• **ABOUT THIS EXERCISE**:
Every line of the data must be retyped exactly as it stands.

+--

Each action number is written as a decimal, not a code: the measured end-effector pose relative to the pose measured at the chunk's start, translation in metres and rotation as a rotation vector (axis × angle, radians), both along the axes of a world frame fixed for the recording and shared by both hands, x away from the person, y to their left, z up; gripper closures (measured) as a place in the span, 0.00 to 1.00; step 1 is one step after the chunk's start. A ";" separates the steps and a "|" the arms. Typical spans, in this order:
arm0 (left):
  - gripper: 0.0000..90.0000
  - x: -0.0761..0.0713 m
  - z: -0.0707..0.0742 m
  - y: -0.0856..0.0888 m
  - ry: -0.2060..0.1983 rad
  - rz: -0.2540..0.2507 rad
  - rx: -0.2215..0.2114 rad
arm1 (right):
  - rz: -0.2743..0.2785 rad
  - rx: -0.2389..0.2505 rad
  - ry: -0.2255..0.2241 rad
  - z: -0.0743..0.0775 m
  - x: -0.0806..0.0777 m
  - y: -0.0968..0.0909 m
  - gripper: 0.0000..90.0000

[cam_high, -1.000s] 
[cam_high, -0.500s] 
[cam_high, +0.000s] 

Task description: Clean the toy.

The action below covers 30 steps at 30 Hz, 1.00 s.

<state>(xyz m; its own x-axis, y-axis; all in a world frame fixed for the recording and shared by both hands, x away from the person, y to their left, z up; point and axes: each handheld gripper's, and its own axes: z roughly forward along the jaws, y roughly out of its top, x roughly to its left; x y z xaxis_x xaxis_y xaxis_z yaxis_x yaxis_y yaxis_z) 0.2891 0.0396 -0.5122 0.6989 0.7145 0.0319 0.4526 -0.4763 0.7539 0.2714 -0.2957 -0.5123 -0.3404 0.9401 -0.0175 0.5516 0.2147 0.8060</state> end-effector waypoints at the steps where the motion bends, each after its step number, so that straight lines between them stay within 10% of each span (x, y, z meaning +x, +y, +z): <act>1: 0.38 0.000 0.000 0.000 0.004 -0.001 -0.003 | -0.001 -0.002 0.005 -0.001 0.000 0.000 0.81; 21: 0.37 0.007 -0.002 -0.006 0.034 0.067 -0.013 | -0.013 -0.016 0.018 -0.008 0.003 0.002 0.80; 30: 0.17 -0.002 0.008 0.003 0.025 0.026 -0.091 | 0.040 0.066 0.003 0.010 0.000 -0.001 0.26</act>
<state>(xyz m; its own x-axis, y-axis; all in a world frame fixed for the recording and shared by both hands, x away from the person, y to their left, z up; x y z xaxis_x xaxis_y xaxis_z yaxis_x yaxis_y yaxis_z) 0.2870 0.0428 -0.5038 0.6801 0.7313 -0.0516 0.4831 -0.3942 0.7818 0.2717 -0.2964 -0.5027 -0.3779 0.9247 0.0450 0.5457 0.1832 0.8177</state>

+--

• **ANSWER BELOW**:
Each action number is written as a decimal, not a code: the measured end-effector pose relative to the pose measured at the chunk's start, translation in metres and rotation as a rotation vector (axis × angle, radians), both along the axes of a world frame fixed for the recording and shared by both hands, x away from the person, y to their left, z up; gripper closures (measured) as a place in the span, 0.00 to 1.00; step 1 is one step after the chunk's start. A ";" separates the steps and a "|" the arms. Typical spans, in this order:
arm0 (left):
  - gripper: 0.0000..90.0000
  - x: -0.0761..0.0713 m
  - z: -0.0707..0.0742 m
  - y: -0.0856..0.0888 m
  - ry: -0.2060..0.1983 rad
  - rz: -0.2540..0.2507 rad
  - rx: -0.2215..0.2114 rad
arm1 (right):
  - rz: -0.2743..0.2785 rad
  - rx: -0.2389..0.2505 rad
  - ry: -0.2255..0.2241 rad
  - z: -0.0743..0.0775 m
  - x: -0.0806..0.0777 m
  - y: -0.0968..0.0909 m
  - gripper: 0.0000..90.0000

[cam_high, -1.000s] 
[cam_high, -0.500s] 
[cam_high, +0.000s] 

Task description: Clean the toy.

The action below covers 30 steps at 30 Hz, 1.00 s.

<state>(xyz m; its own x-axis, y-axis; all in a world frame fixed for the recording and shared by both hands, x away from the person, y to their left, z up; point and axes: each handheld gripper's, and its own axes: z roughly forward along the jaws, y roughly out of its top, x roughly to its left; x y z xaxis_x xaxis_y xaxis_z yaxis_x yaxis_y yaxis_z) 0.2891 0.0396 -0.5122 0.6989 0.7145 0.0319 0.4526 -0.4763 0.7539 0.2714 -0.2957 -0.5123 -0.3404 0.9401 -0.0175 0.5516 0.2147 0.8060</state> end-effector waypoints at the steps where the motion bends, each after its step number, so that straight lines between them stay within 10% of each span (x, y, z meaning +x, +y, +z): <act>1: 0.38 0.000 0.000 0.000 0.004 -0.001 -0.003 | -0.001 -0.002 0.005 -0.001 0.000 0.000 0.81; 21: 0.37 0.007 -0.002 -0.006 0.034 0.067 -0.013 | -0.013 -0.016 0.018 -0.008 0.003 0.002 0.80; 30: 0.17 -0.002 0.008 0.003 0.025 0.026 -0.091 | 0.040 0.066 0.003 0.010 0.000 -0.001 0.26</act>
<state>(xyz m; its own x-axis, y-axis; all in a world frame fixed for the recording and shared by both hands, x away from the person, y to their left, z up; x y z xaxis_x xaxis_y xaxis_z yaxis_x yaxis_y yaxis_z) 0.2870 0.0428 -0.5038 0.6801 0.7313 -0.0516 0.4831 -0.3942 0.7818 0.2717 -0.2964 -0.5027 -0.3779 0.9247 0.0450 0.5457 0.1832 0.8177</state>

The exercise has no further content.